WHAT NEEDS TO BE DONE —
Below are the records; print them all without any alteration.
BEGIN AVAILABLE DATA
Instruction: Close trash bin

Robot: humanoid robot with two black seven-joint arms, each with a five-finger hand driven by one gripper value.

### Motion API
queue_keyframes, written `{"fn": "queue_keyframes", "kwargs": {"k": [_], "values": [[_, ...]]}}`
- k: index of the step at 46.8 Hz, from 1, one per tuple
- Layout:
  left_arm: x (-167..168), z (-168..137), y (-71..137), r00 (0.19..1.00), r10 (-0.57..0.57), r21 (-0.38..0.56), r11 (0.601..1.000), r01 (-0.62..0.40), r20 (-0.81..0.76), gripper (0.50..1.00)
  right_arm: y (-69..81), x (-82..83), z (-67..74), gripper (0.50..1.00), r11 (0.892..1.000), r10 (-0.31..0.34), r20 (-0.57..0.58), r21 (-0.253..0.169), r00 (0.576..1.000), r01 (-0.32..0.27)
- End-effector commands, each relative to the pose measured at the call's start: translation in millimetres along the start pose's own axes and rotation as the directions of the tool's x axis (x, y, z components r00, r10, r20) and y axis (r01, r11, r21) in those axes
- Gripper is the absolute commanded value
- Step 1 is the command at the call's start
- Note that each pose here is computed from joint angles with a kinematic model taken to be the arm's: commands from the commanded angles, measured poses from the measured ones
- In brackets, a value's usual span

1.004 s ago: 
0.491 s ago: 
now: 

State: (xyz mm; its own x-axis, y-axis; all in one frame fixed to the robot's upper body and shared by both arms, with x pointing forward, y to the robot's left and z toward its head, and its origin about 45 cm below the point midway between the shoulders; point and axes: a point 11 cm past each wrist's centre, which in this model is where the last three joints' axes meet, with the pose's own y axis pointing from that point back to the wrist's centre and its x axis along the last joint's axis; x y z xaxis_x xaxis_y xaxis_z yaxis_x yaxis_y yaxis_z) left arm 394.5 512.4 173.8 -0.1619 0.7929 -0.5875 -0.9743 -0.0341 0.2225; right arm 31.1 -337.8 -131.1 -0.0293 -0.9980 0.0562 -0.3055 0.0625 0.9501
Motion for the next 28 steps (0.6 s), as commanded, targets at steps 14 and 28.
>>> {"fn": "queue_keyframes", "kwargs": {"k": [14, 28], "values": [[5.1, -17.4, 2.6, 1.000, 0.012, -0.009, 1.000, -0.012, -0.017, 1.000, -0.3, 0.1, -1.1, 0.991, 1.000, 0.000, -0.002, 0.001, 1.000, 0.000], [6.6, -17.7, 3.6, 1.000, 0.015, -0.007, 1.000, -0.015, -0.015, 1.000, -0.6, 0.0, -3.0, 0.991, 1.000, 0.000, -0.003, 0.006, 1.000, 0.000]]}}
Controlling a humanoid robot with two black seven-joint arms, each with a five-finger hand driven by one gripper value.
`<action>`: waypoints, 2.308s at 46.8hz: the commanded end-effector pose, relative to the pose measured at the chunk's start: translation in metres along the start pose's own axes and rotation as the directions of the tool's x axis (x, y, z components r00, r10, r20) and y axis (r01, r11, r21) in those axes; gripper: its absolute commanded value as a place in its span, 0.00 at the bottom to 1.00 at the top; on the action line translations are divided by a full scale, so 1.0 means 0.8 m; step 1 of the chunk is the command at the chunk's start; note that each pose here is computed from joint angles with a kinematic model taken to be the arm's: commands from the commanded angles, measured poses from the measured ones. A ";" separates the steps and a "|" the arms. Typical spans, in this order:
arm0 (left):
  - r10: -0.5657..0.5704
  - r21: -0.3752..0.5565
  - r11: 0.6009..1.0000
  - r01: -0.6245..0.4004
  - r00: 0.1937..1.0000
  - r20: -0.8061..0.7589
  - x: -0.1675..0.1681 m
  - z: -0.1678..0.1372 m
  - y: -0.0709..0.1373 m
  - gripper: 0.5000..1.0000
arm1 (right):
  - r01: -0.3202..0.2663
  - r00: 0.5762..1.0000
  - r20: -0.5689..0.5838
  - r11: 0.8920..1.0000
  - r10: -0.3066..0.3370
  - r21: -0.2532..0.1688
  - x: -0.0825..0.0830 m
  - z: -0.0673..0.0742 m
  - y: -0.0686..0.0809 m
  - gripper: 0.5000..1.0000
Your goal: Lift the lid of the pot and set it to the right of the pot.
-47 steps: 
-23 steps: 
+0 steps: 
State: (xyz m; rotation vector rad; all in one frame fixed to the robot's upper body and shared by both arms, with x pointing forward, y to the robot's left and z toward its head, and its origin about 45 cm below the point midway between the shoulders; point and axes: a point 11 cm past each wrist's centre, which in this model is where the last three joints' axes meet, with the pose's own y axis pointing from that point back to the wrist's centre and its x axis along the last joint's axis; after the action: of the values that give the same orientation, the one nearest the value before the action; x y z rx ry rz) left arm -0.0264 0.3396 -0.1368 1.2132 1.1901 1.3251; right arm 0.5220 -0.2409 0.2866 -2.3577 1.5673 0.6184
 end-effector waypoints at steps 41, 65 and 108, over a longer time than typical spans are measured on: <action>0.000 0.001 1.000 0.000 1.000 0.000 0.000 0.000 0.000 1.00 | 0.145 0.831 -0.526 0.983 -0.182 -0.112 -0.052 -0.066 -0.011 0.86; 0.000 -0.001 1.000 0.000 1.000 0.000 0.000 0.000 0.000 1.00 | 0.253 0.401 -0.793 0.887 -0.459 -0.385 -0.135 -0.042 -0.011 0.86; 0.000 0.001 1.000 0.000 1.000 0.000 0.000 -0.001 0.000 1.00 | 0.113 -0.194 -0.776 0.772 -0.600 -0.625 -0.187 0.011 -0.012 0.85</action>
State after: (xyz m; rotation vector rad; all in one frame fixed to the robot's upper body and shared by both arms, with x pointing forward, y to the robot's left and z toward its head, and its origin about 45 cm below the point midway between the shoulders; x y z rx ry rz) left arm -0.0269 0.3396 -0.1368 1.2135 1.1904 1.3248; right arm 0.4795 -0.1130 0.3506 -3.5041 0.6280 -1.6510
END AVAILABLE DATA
YOUR RESPONSE —
Instruction: Close trash bin

Robot: humanoid robot with two black seven-joint arms, each with a five-finger hand driven by one gripper value.

### Motion API
queue_keyframes, written `{"fn": "queue_keyframes", "kwargs": {"k": [_], "values": [[_, ...]]}}`
- k: index of the step at 46.8 Hz, from 1, one per tuple
- Layout:
  left_arm: x (-167..168), z (-168..137), y (-71..137), r00 (0.19..1.00), r10 (-0.57..0.57), r21 (-0.38..0.56), r11 (0.601..1.000), r01 (-0.62..0.40), r20 (-0.81..0.76), gripper (0.50..1.00)
  right_arm: y (-69..81), x (-82..83), z (-67..74), gripper (0.50..1.00), r11 (0.892..1.000), r10 (-0.31..0.34), r20 (-0.57..0.58), r21 (-0.253..0.169), r00 (0.576..1.000), r01 (-0.32..0.27)
- End-effector commands, each relative to the pose measured at the call's start: translation in millimetres along the start pose's own axes and rotation as the directions of the tool's x axis (x, y, z components r00, r10, r20) and y axis (r01, r11, r21) in those axes
- Gripper is the absolute commanded value
- Step 1 is the command at the call's start
- Note that each pose here is computed from joint angles with a kinematic model taken to be the arm's: commands from the commanded angles, measured poses from the measured ones
- In brackets, a value's usual span

1.004 s ago: 
0.491 s ago: 
now: 

State: (xyz mm; its own x-axis, y-axis; all in one frame fixed to the robot's upper body and shared by both arms, with x pointing forward, y to the robot's left and z toward its head, and its origin about 45 cm below the point midway between the shoulders; point and axes: a point 11 cm past each wrist's centre, which in this model is where the last three joints' axes meet, with the pose's own y axis pointing from that point back to the wrist's centre and its x axis along the last joint's axis; x y z xaxis_x xaxis_y xaxis_z yaxis_x yaxis_y yaxis_z) left arm 394.5 512.4 173.8 -0.1619 0.7929 -0.5875 -0.9743 -0.0341 0.2225; right arm 31.1 -337.8 -131.1 -0.0293 -0.9980 0.0562 -0.3055 0.0625 0.9501
Motion for the next 28 steps (0.6 s), as commanded, targets at steps 14 and 28.
>>> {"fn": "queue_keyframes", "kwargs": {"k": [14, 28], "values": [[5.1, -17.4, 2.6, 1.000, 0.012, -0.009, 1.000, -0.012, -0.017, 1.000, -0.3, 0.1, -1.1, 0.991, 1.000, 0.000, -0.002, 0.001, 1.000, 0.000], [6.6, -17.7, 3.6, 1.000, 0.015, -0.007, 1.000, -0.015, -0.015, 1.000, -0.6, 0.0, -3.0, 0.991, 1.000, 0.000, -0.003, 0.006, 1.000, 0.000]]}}
Controlling a humanoid robot with two black seven-joint arms, each with a five-finger hand driven by one gripper value.
`<action>`: waypoints, 2.308s at 46.8hz: the commanded end-effector pose, relative to the pose measured at the chunk's start: translation in metres along the start pose's own axes and rotation as the directions of the tool's x axis (x, y, z components r00, r10, r20) and y axis (r01, r11, r21) in those axes; gripper: its absolute commanded value as a place in its span, 0.00 at the bottom to 1.00 at the top; on the action line translations are divided by a full scale, so 1.0 means 0.8 m; step 1 of the chunk is the command at the chunk's start; note that each pose here is computed from joint angles with a kinematic model taken to be the arm's: commands from the commanded angles, measured poses from the measured ones. A ";" separates the steps and a "|" the arms. Typical spans, in this order:
arm0 (left):
  - r10: -0.5657..0.5704
  - r21: -0.3752..0.5565
  - r11: 0.6009..1.0000
  - r01: -0.6245..0.4004
  - r00: 0.1937..1.0000
  - r20: -0.8061..0.7589
  - x: -0.1675..0.1681 m
  - z: -0.1678..0.1372 m
  - y: -0.0709..0.1373 m
  - gripper: 0.5000..1.0000
arm1 (right):
  - r01: -0.3202..0.2663
  - r00: 0.5762..1.0000
  - r20: -0.5689..0.5838
  - r11: 0.8920..1.0000
  - r10: -0.3066..0.3370
  - r21: -0.2532..0.1688
  - x: -0.0825..0.0830 m
  - z: -0.0673..0.0742 m
  - y: -0.0686..0.0809 m
  - gripper: 0.5000..1.0000
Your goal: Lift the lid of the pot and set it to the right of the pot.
-47 steps: 
-23 steps: 
+0 steps: 
State: (xyz m; rotation vector rad; all in one frame fixed to the robot's upper body and shared by both arms, with x pointing forward, y to the robot's left and z toward its head, and its origin about 45 cm below the point midway between the shoulders; point and axes: a point 11 cm past each wrist's centre, which in this model is where the last three joints' axes meet, with the pose's own y axis pointing from that point back to the wrist's centre and its x axis along the last joint's axis; after the action: of the values that give the same orientation, the one nearest the value before the action; x y z rx ry rz) left arm -0.0264 0.3396 -0.1368 1.2132 1.1901 1.3251; right arm 0.5220 -0.2409 0.2866 -2.3577 1.5673 0.6184
 end-effector waypoints at steps 41, 65 and 108, over a longer time than typical spans are measured on: <action>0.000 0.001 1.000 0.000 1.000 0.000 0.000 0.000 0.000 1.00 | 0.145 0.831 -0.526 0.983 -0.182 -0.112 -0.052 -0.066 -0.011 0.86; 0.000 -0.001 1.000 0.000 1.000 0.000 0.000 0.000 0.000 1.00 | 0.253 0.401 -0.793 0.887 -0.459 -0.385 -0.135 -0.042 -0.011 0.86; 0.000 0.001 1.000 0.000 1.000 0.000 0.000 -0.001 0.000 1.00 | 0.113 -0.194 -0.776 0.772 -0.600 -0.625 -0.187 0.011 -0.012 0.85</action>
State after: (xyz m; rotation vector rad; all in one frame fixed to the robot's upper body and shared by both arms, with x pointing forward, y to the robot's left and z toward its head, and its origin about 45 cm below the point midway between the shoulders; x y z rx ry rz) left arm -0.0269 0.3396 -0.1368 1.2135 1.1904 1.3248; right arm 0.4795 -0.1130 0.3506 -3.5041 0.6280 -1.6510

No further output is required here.